Managing difficult emotions - transcript

Hello everyone my name’s Leanne Humphreys and today we’re speaking with Associate Professor Andrea Phelps who’s the deputy director of Phoenix Australia. Andrea has over 20 years of clinical experience and has worked with a wide variety of individuals a wide range of clinical presentations so, welcome Andrea thanks for talking with us today.

Andrea: It’s a pleasure thanks Leanne.

Leanne: Today’s discussions is about the kinds of strategies that disaster-impacted individuals can employ to cope with a whole range of difficult emotions. So, Andrea can you tell us why might people benefit from learning about helpful strategies to cope with those difficult emotions?

Andrea: Yes sure. Look it is very common for people to experience a whole range of different, different and difficult emotions after disaster. Things like anxiety, depression, shame or guilt, anger, grief are all really common for many people. Those feelings will just resolve by themselves in the days, weeks, sometimes months after the disaster.

As the person recovers those emotions will often just disappear. But if they don’t resolve just through the person’s normal coping strategies and supports it might be time to think about getting some additional help. And as a guide, if the person’s distress is severe enough to interfere with just their ability to function in their normal routines whether that be at home socially, at work or school, study, whatever they’re doing. If their distress is severe enough to interfere with that, that’s generally a good indicator that getting off to see the GP for assessment and referral if necessary to see someone in a more ongoing way.

But there are a range of helpful strategies for managing difficult emotions that clients can use on their own, whether or not they’re seeing a practitioner. But can be useful in either case so you know that’s probably worth a little bit of talking about.

Leanne: Yes okay.  So if as health practitioners that we are seeing people having difficulties or, or if individuals themselves are watching this, where do we start? What’s the most helpful place to start?

Andrea: The place that I would normally start is by asking the person to keep a record or a diary of their difficult emotions so just on a day-to-day basis when they’re aware of experiencing an intense, unpleasant emotion making a note about what the emotion is. What the triggers are? How intense the emotion is, and this idea of intensity is really useful. So I often ask clients to rate that intensity on what we call a SUDS or subjective units of distress scale, that’s sort of ranging from 0 to 10 where 0 is completely relaxed and 10 is the most intense distress.
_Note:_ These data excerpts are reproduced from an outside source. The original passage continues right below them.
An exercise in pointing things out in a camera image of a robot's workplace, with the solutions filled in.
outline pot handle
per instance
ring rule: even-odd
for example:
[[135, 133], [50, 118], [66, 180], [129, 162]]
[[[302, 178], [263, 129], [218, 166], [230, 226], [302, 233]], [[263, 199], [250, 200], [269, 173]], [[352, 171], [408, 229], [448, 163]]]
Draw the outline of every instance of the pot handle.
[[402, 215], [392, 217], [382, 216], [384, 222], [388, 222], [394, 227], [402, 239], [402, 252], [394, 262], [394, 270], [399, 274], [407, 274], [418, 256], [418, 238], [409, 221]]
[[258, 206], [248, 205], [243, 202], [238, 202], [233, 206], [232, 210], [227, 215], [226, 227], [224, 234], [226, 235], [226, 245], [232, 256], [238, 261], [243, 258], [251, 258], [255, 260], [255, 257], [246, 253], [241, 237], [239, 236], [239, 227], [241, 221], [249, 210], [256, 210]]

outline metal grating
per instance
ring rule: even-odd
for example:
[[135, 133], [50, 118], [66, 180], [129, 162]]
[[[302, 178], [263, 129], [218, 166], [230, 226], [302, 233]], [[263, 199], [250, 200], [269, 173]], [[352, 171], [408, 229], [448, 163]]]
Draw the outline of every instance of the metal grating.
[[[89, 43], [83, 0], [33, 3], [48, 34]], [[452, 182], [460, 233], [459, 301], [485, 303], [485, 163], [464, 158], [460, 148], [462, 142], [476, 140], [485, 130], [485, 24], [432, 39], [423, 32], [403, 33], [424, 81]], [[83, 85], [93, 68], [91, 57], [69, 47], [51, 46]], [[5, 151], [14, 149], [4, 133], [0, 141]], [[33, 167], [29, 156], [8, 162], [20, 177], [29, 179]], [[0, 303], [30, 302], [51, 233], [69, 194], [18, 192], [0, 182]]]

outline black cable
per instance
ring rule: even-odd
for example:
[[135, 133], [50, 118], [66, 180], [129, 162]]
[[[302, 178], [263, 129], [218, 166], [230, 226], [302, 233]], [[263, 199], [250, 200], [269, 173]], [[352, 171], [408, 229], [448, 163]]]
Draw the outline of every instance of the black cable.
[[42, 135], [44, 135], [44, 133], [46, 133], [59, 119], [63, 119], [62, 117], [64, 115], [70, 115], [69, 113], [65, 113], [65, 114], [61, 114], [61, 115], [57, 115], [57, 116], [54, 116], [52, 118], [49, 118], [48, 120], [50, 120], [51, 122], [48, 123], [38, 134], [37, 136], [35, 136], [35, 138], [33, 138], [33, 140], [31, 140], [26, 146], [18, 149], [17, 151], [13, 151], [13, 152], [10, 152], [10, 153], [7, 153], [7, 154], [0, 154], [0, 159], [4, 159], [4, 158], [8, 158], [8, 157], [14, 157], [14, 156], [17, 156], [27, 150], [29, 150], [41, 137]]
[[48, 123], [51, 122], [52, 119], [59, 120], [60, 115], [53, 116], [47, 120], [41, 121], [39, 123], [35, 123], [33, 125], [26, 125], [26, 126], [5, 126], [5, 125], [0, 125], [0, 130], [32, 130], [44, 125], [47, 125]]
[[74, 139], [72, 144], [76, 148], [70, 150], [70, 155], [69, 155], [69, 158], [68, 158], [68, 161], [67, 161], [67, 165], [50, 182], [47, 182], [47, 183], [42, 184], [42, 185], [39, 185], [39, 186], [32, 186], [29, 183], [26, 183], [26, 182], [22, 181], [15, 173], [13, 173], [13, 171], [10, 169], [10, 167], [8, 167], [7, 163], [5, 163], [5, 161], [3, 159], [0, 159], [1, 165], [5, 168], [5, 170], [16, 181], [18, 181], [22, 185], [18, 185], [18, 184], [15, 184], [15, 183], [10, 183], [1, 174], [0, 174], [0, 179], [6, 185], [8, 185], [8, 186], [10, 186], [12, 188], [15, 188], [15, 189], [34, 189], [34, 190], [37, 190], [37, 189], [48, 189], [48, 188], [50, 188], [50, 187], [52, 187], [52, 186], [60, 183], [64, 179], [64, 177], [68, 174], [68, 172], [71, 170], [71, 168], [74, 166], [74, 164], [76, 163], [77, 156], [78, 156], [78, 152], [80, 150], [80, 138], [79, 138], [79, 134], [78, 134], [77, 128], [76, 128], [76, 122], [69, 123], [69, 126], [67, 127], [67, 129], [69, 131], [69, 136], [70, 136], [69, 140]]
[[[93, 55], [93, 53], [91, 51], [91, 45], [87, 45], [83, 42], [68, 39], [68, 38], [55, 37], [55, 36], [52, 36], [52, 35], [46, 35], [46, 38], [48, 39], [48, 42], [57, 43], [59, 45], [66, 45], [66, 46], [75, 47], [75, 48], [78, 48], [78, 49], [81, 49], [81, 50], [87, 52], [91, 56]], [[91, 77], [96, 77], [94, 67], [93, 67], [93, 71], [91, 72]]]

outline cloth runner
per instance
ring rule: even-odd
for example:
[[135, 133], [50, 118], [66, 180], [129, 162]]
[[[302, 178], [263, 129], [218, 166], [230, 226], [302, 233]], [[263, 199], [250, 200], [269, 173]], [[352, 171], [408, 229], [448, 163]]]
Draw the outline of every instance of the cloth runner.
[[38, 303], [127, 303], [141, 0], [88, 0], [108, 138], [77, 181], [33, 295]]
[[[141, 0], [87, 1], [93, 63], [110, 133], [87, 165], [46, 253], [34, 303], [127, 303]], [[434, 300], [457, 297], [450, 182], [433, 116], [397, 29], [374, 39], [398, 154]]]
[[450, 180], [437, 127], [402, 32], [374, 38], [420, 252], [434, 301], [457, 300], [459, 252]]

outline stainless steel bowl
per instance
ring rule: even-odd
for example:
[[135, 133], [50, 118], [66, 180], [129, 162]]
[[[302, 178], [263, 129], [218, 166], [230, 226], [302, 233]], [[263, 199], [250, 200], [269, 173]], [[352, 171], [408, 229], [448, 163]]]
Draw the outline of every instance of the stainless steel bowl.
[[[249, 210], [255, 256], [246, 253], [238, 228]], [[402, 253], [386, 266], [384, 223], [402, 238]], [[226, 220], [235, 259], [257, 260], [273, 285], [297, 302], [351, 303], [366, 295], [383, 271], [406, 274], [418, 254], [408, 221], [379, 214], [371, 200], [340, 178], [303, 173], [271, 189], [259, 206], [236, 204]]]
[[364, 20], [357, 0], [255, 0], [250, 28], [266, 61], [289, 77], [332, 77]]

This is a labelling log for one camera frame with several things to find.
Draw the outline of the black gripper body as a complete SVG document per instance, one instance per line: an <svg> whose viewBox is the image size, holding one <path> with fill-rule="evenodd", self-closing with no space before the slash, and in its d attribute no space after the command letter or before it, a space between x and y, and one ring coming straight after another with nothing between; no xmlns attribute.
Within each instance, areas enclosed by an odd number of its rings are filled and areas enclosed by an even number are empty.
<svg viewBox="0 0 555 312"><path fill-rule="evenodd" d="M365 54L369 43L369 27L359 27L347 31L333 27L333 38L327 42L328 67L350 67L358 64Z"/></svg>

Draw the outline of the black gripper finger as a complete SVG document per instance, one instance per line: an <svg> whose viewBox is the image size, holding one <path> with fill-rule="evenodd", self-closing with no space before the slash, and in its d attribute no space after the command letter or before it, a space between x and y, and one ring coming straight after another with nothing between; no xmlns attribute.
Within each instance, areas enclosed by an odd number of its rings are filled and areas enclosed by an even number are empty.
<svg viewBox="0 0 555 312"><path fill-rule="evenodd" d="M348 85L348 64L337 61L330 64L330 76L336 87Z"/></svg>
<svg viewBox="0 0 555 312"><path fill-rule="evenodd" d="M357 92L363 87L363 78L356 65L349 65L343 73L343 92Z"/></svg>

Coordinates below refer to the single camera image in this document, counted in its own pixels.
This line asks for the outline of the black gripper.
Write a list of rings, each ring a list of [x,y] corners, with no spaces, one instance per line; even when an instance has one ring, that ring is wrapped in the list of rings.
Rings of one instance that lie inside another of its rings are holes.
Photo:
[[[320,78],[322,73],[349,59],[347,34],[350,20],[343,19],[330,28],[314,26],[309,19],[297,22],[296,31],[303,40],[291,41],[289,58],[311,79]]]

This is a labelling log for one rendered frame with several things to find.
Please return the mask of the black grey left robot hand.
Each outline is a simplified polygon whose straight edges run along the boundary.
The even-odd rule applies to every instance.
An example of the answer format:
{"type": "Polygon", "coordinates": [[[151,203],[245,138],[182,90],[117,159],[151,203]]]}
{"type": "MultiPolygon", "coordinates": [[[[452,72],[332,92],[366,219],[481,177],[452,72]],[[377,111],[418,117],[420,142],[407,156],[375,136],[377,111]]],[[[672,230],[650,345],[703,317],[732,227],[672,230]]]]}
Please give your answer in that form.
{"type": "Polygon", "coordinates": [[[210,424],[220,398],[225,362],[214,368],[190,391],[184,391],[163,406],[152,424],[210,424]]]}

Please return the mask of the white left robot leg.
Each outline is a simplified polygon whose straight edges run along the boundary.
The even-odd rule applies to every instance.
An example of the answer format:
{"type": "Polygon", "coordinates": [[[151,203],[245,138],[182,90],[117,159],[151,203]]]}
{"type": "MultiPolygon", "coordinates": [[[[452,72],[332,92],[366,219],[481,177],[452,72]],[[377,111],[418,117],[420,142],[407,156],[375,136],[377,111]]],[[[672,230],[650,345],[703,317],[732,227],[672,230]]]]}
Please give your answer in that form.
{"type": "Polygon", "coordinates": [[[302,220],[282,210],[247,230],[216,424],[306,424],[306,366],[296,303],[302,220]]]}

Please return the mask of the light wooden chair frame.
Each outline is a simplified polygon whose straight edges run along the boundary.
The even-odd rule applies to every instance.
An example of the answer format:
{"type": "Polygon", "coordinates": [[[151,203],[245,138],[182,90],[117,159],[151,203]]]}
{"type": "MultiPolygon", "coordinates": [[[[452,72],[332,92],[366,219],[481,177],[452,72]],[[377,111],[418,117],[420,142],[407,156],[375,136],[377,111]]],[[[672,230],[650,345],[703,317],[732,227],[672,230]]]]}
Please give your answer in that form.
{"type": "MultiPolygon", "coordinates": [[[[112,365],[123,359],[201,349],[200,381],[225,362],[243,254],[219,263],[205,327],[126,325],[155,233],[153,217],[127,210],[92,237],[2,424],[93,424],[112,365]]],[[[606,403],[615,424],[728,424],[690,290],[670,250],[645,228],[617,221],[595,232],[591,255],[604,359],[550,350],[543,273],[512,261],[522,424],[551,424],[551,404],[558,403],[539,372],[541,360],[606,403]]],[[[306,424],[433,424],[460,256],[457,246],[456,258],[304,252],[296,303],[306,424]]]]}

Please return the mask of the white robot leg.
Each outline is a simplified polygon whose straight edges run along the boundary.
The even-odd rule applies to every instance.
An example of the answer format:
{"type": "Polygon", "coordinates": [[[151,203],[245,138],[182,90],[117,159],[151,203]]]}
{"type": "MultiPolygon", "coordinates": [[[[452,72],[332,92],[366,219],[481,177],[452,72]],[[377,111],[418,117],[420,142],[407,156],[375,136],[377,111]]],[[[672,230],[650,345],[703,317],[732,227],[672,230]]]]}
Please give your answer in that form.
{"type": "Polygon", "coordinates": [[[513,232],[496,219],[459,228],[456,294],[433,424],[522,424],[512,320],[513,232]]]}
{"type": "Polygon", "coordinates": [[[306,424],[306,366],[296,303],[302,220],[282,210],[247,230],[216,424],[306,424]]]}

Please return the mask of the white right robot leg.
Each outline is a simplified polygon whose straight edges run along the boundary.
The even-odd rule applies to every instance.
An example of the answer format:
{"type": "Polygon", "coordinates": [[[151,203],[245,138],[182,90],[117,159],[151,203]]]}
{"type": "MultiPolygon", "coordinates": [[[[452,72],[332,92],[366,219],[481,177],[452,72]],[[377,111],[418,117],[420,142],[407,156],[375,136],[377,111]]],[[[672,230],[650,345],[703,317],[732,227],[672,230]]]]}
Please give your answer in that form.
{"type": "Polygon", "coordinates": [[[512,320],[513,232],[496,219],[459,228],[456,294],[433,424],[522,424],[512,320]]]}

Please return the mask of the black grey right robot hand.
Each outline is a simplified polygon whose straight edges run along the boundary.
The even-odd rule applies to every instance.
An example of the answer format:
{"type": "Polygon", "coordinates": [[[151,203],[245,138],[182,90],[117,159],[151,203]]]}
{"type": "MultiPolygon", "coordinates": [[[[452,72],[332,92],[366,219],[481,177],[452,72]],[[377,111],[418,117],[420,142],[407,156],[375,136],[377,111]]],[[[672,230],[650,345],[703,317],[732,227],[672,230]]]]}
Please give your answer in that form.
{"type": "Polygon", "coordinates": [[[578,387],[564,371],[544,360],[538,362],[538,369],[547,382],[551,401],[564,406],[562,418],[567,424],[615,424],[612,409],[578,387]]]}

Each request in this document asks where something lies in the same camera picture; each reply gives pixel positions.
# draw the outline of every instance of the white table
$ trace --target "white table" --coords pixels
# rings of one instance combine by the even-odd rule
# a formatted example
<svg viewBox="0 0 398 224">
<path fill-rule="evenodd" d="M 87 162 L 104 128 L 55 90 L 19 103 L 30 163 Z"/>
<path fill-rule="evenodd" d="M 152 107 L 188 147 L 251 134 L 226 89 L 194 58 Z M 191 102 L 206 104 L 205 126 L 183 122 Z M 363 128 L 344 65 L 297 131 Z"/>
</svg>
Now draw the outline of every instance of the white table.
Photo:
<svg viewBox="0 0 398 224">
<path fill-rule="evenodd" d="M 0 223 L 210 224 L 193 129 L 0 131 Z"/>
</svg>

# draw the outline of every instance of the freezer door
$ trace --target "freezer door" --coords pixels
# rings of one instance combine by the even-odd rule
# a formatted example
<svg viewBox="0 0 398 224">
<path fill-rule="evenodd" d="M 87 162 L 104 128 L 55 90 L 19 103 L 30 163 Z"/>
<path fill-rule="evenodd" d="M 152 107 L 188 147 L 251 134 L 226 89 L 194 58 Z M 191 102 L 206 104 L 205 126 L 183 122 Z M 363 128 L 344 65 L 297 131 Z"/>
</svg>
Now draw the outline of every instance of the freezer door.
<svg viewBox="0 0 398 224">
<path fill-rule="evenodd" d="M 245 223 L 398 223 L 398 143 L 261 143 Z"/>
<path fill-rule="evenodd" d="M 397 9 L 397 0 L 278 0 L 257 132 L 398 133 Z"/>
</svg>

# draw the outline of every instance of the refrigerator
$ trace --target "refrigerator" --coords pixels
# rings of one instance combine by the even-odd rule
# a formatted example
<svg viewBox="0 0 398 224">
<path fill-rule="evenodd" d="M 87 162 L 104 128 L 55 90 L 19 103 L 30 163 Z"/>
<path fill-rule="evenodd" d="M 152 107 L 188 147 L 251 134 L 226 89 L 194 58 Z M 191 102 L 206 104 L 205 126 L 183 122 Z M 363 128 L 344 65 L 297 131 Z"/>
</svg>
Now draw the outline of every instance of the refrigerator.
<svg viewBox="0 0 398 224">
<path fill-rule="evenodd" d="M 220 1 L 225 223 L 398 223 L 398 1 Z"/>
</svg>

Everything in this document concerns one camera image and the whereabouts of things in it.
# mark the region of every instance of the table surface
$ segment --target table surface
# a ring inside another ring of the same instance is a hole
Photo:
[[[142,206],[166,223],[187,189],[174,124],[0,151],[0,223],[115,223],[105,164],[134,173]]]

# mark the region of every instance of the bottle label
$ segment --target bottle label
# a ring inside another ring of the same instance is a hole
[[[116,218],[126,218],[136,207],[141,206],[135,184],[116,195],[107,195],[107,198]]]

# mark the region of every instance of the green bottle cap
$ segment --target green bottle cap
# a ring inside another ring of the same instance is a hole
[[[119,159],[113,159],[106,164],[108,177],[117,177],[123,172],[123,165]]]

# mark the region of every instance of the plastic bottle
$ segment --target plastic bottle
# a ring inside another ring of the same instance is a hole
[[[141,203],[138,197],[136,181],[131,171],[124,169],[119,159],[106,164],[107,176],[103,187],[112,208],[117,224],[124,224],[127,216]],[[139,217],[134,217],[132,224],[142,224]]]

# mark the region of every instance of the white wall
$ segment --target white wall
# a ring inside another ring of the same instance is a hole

By monitoring emotions and rating them in that way over time, the person will gradually increase their self-awareness and their ability to identify difficult emotions at lower levels of intensity and that’s usually when they’re easier to manage.

Leanne: Yes, okay, okay, so after monitoring and increasing that self-awareness, what are some of the most useful strategies that people can be encouraged to employ?

Andrea: A few simple calming techniques that really help to reduce the intensity of emotions. One of those is controlled breathing.  You know it’s a really simple intervention that just helps the person to restore their level of breathing to a normal rate.

Another is grounding. There are a few different grounding strategies that really just quickly bring levels of arousal down and help to sort of reorient people to focus on the present. But these strategies can also be used in combination with other ways of reducing the person’s general level of distress, so things like making time for regular exercise, relaxation, taking part in activities that are just pleasurable, really just help to relieve the level of stress.

Another sort of notion that I think’s worth flagging, is what we call distress tolerance, and this is the idea that it’s not always possible or even desirable necessarily to get rid of unpleasant emotions, but we can reduce the distress associated with those emotions through simply acknowledging and accepting them. For example, if you get anxious but then you get anxious about feeling anxious, you’re actually compounding the problem or if you get angry every time you have feelings of guilt you’re then having to deal with two difficult emotions and in some cases it’s actually much more helpful to simply acknowledge the feeling and not judge them or try to push push them away. This sort of idea of distress tolerance is really useful as well to when when you’re thinking about when difficult emotions are actually getting in the way of you doing things that you value or your ability to work towards goals so for instance someone says you know ‘I can’t start driving the car again until I get my anxiety under control’ so the the anxiety is a barrier to the person being how to achieve something they want to achieve if you can change that narrative to say ‘okay I need to drive the car in order to achieve my I can I’m going to tolerate it. I need to tolerate in order to get to that goal that I want to get to.

Leanne: That’s fantastic thanks Andrea.  So you’ve really highlighted some really practical in the moment strategies that people can do in terms of changing their behaviors, controlling their breathing, engaging in grounding and you’ve also spoken about ways of kind of reframing or rethinking what it means to be having those intense emotions in the first place, so that’s really helpful. And for people who are interested there’s resources on the webpage to help you understand a little bit more about those techniques. So thanks very much for your time Andrea.

Andrea: that’s a pleasure thank you.